The patient selection criteria for this study were broader than those of previous Japanese phase II studies, because this retrospective study was conducted in clinical practice. But, the patients homozygosity for UGT1A1*28 or UGT1A1*6 or double-variant heterozygosity for UGT1A1*28 and UGT1A1*6 were excluded from this analysis, because these patients treated with reduced dose of FOLFIRINOX in clinical practice. As compared to the Japanese phase II study of FOLFIRINOX, the median age of the enrolled patients was higher (65.0 years vs. 61.5 years) and the treatment line was not limited to 1st line treatment in this study. Nonetheless, the incidence of severe neutropenia and FN were lower than those reported for FOLFIRINOX6, and the results were consistent with those in the Japanese phase II study of mFOLFIRINOX8. The RDIs of oxaliplatin, irinotecan and continuous intravenous infusion of 5-FU in this study were comparable to those reported for FOLFIRINOX6 (Table 3). In addition, in 69% and 70% of cases, respectively, the severe neutropenia and FN occurred during the first cycle of treatment in this study. In the Japanese phase II study of FOLFIRINOX6, FN only occurred during the first cycle of treatment, so that the tendency seemed to be similar. Even in modified regimen, it is important to pay careful attention to severe neutropenia and FN especially during the first cycle and to undergo appropriate dose modification against the toxicities in the subsequent cycles.

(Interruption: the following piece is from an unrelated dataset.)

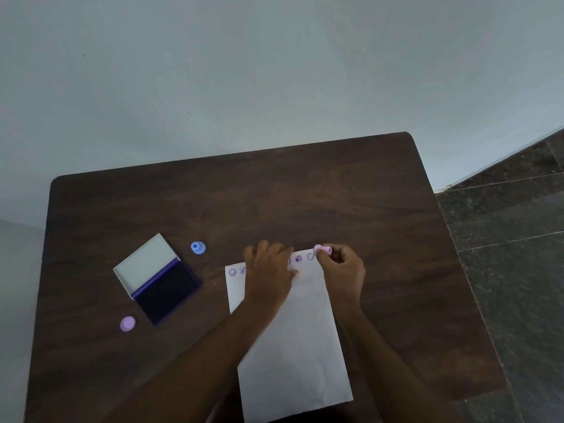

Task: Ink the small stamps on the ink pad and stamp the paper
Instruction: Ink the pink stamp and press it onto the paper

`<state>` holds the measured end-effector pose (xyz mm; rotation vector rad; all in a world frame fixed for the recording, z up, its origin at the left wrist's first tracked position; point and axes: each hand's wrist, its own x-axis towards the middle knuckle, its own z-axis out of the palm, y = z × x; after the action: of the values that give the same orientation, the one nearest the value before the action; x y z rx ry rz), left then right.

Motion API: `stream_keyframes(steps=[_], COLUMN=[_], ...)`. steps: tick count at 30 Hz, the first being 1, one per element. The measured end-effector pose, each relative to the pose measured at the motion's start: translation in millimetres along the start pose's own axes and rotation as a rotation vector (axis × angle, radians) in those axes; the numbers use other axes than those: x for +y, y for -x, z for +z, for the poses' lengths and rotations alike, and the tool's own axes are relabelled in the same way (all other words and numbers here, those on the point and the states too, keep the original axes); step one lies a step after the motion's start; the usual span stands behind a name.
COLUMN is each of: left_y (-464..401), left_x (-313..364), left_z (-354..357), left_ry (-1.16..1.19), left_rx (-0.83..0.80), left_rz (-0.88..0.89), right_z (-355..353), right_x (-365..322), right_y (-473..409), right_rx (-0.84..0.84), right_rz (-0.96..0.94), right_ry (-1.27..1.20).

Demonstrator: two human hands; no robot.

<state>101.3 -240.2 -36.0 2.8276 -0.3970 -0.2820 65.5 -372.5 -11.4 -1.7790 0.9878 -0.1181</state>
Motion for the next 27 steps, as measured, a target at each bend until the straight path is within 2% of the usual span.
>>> stream_keyframes(steps=[6,13,21,24,27], left_y=[6.6,21.6,46.8,69.4,85.2], left_x=[-12.3,-38.3,-76.7,-92.9,-111.7], left_z=[-7.7,-20.0,-43.7,-59.4,-63.8], left_ry=[0.085,0.242,0.37,0.489,0.523], left_rx=[0.042,0.027,0.044,0.168,0.176], left_rz=[-0.077,-0.242,-0.34,-0.301,-0.375], right_z=[4.6,24.1,58.2,71.6,83.8], right_x=[-12.5,-25.4,-41.9,-47.6,-48.9], right_y=[7.9,16.4,41.3,54.6,71.2], right_rx=[-0.091,-0.283,-0.39,-0.428,-0.509], right_rz=[-0.005,-0.085,-0.259,-0.304,-0.323], right_ry=[-0.025,0.144,0.239,0.296,0.291])
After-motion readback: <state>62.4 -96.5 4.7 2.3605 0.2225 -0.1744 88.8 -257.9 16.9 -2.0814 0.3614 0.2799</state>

In this study, we found that a low baseline WBC count and presence of heterozygosity for UGT1A1*28 or UGT1A1*6 polymorphism were significant independent risk factors for the development of severe neutropenia during treatment with mFOLFIRINOX. The NCCN guideline mentions that the most important risk factor for the development of severe neutropenia is advanced age, especially age > 65 years, in patients receiving chemotherapy at full dose intensity, and other risk factors include prior chemotherapy or radiotherapy, preexisting neutropenia or tumor invasion of the bone marrow, poor PS, comorbidities, including renal or liver dysfunction, HIV infection, and preexisting conditions such as neutropenia and infection9. In this study, the baseline WBC count was associated with the risk of severe neutropenia, this result was consistent with other chemotherapeutic regimens in previous studies15,16,17,18. On the other hand, we considered that low baseline neutrophil and low baseline WBC counts were cofounding factors, and low baseline neutrophil count was identified as one of the significant risk factors by univariate, but not by multivariate analysis.

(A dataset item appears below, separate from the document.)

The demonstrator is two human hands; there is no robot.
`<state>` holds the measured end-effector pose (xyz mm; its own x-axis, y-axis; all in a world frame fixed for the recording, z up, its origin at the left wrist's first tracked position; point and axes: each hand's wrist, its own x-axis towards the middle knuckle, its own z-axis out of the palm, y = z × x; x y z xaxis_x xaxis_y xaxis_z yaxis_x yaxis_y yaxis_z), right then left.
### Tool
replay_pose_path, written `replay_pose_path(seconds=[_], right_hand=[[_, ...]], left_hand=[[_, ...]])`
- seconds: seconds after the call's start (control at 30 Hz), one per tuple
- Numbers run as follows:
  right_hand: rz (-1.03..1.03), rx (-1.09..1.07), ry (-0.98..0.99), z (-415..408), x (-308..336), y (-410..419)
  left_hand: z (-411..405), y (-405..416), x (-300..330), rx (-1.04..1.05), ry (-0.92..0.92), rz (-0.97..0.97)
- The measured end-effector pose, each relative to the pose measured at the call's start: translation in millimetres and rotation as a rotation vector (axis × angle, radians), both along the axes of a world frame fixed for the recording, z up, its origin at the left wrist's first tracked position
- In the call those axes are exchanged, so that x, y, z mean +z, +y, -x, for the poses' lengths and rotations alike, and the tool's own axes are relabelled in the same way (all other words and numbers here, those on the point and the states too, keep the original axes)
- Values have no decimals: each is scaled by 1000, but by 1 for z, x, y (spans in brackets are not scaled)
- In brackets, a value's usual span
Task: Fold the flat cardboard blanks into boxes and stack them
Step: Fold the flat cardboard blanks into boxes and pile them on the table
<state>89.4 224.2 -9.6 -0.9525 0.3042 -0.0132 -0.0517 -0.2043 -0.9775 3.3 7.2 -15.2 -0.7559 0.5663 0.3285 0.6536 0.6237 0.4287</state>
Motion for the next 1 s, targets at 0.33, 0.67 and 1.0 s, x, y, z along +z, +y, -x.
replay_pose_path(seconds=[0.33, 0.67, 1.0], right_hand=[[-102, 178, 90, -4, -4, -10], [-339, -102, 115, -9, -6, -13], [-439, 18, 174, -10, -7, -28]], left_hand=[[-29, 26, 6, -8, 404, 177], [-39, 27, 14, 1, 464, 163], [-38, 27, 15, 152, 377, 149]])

UGT1A1 is known to be involved in the metabolism of SN-38, an active metabolite of irinotecan, and double-variants of UGT1A1 have been often reported to be risk factors for severe myelosuppression12. There are significant racial differences in the distribution of UGT1A1 polymorphisms among Asians, Caucasians, and Africans. The frequency of UGT1A1*28 in Asians (16%) is one-third that in Caucasians (29–45%), and UGT1A1*6 is not detected at all in Caucasians or Africans, but is as frequent as the *28 allele in Asians (15–20%)19. Several studies have suggested that the incidence of severe neutropenia is significantly higher in patients with double-variant UGT1A1*28 and *6 heterozygosity than in those with the wild-type genotype. A meta-analysis suggested that the incidence of severe neutropenia is significantly higher in patients who heterozygous for UGT1A1*28 or *6 polymorphism than in patients with the wild-type genotype20,21. A previously reported prospective study on pancreatic cancer showed that the incidence of grade 3–4 hematological adverse events was higher in patients who were heterozygous for UGT1A1 *6 or UGT1A1 *28 than in patients with wild-type UGT1A1, although the difference did not reach statistical significance. However, the study suggested that the incidence of diarrhea was significantly higher in patients with heterozygous polymorphisms of UGT1A1*6 or *28 than in patients with the wild-type genotype10. Therefore, there appears to be convincing evidence to suggest that patients who are heterozygous for UGT1A1*6 or *28 polymorphism are at an increased risk for irinotecan toxicity as compared to patients with wild-type UGT1A1.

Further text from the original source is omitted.